Tanzania, or rather, the United Republic of Tanzania, was founded in 1964 from the union of the recently independent Tanganika with the Republic of Zanzibar.
As the name Tanzania comes from the merging of Tanganika and Zanzibar, so in the new flag, adopted on 30 June 1964, are present the flag of Tanganika, a black stripe with yellow borders on a green bottom, and the horizontal blue, black and green tricolour of Zanzibar.

flag tanganica

Tanzanian flag has a rectangular form with a 2:3 ratio and it is divided in two triangle from a diagonal stripe that starts from the lower left corner (the shaft side) and goes to the upper right one. The diagonal provision breaks with the horizontal whole of the two previous flags and it wants to explain the equality of the founding states of the new nation.

tanzania flag today

The upper triangle is green, the lower one is blue, the stripe is black with yellow borders. The colours symbolism is very strong: green stands for the vegetation and the agricultural resources of the Country, blue represents the rivers, the Great Lakes and the Indian Ocean, yellow, that is sometimes described as gold, evokes the mineral resources of Tanzania, while black symbolizes the population.
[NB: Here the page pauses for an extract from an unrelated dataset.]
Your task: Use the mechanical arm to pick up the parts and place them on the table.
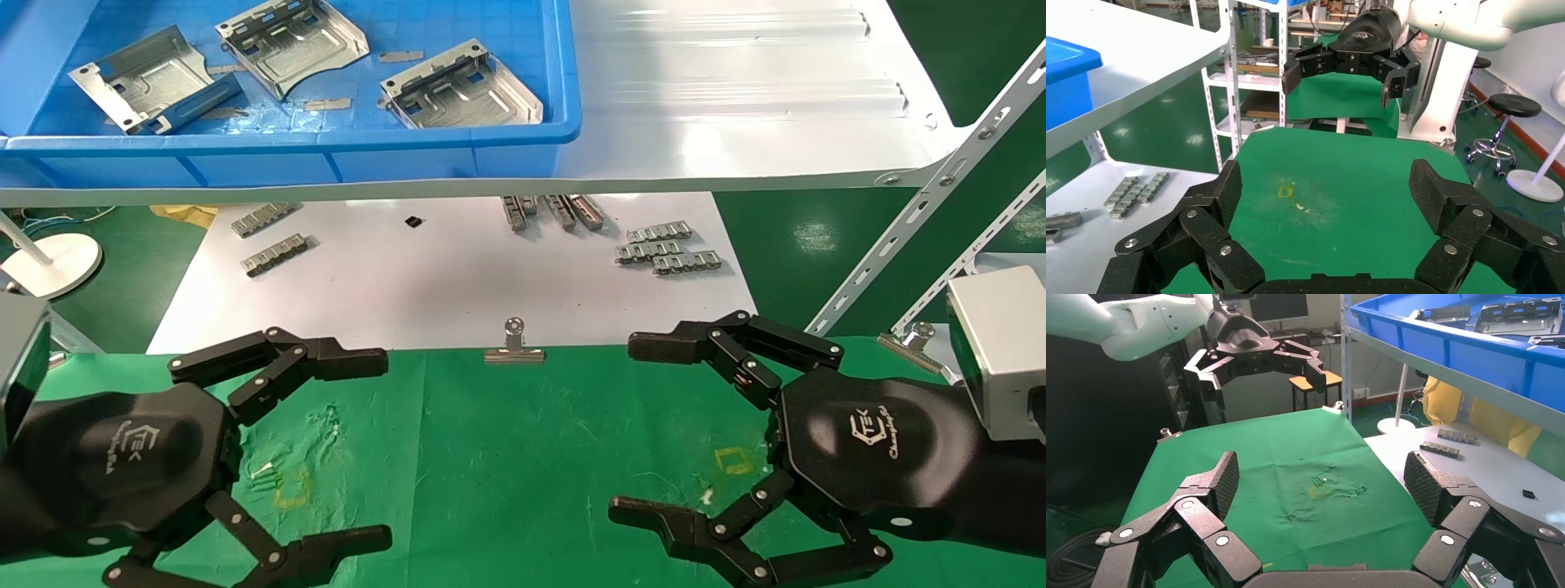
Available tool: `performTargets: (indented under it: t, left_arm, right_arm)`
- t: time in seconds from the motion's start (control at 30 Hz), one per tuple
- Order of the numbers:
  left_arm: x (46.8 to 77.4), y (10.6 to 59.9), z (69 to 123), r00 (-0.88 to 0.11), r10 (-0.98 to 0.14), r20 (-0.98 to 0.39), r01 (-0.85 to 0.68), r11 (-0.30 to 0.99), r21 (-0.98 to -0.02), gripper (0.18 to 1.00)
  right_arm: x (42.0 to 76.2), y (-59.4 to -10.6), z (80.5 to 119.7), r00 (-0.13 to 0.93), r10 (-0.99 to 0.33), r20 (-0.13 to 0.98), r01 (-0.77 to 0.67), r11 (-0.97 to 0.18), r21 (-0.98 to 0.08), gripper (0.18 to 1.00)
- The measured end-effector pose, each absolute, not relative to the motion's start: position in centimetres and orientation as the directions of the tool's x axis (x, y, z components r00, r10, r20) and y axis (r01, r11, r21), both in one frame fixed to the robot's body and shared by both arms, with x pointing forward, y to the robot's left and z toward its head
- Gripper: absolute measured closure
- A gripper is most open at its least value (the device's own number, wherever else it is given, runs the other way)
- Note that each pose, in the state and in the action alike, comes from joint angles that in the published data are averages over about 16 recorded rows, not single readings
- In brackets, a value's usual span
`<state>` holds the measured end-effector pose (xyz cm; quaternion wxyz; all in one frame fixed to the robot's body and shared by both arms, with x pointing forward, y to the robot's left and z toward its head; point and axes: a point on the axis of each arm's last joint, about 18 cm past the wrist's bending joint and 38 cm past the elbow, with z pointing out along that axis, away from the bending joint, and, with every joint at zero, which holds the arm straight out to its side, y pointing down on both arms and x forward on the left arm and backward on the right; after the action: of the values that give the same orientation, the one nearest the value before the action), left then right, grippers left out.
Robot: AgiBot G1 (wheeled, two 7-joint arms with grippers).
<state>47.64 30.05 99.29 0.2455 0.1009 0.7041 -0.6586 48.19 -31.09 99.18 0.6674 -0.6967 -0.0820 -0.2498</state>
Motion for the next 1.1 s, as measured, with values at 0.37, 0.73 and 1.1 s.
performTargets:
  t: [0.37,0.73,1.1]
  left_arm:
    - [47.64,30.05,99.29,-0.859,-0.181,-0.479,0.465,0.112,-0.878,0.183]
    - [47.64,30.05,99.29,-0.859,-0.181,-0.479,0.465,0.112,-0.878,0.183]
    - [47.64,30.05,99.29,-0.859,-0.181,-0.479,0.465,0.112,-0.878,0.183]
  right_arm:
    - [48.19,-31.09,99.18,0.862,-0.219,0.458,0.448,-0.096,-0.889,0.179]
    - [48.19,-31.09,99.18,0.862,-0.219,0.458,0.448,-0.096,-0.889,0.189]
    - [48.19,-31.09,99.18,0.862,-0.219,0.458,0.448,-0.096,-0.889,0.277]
Equipped with an administrative semi-independence status, a president, a parliament, a government, and a constitution, Zanzibar runs independently its internal affairs. In this context and with the pressure of independent movements, Zanzibar decides in 2005 to adopt its own flag.

bandiera-zanzibar

The blue, black and green tricolour is finally reinstated with a new insert of the United Republic of Tanzania’s flag. But the sovereignty of the Union is not called into and the Tanzanian flag is the only one able to wave lawfully in the international requests.
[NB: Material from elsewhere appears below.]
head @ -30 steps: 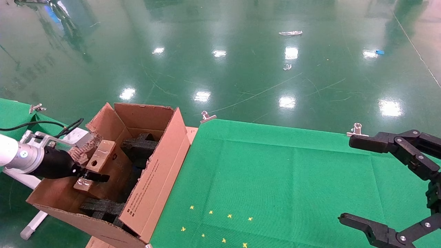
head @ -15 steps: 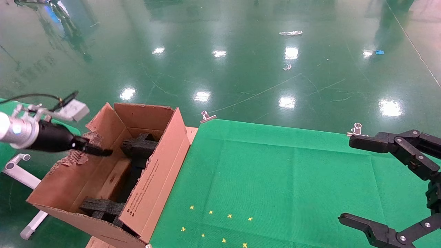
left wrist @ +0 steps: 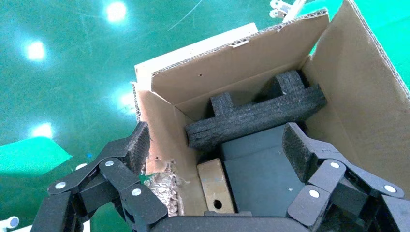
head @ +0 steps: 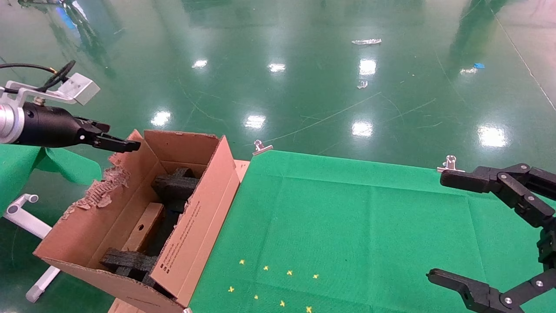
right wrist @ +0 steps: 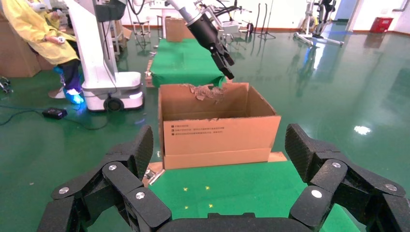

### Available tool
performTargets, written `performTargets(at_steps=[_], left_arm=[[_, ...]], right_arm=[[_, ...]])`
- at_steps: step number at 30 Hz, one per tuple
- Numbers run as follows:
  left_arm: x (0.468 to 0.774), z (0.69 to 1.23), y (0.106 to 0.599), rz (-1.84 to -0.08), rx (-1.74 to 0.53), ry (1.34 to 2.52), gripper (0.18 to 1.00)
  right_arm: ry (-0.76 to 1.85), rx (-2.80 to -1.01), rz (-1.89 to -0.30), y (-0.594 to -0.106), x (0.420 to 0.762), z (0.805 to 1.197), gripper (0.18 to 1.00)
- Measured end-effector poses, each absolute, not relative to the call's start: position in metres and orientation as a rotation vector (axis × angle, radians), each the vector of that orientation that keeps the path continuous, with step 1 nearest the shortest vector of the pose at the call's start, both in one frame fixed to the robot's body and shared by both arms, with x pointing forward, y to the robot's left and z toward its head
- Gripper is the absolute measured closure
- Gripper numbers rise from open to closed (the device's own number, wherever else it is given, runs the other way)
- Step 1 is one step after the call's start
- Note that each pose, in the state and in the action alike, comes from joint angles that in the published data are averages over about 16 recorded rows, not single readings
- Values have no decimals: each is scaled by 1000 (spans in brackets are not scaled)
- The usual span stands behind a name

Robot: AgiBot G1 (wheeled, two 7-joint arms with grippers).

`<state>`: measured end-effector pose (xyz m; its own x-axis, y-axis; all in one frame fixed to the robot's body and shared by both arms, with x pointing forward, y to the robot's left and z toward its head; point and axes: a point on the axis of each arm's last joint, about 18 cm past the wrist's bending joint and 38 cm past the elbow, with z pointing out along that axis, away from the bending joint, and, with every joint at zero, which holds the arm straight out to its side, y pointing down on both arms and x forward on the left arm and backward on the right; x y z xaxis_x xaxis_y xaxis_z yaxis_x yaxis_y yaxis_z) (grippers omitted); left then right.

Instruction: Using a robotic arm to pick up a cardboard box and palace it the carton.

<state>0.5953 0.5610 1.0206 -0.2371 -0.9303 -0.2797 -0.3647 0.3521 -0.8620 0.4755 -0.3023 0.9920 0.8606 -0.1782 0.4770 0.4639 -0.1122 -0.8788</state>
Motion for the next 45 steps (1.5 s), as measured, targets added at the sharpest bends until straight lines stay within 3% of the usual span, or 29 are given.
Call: performTargets(at_steps=[22,45], left_arm=[[607,1007,441,-1237,-682,1955,184],[544,998,339,-1618,-106,1987,184]], right_arm=[[-229,-1596,-552,-302,476,992,179],[-229,-1596,-552,-302,476,992,179]])
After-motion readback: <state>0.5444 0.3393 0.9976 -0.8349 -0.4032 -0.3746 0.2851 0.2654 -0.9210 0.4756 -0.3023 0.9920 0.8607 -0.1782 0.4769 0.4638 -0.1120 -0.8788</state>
The national flag and its colours come back also to the Country’s emblem where a man and a woman, symbols of equality and cooperation, are represented on the sides of a warrior’s shield.

zanzibar

Each of them hold an elephant tusk and, at their feet, a cloves and a cotton plants grow, that are emblematic Tanzanian cultivations. The shield is divided in four stripes: in the coloured gold upper one, that is referred to the mineral riches of the Country, a flame, symbol of freedom, illumination and knowledge is represented; the second stripe corresponds to the flag; in the third, red, are designed an axe and a hoe, symbols of the fertility of ground and work; finally, the white and blue lower one symbolizes the ground, the coasts and the waters of the Great Lakes and the Indian Ocean. The lance that raises from the bottom up of the shield represents the freedom defence. Under there is the representation of Kilimanjaro and the nation motto: Uhuru na Umoja, “Freedom and Unity”.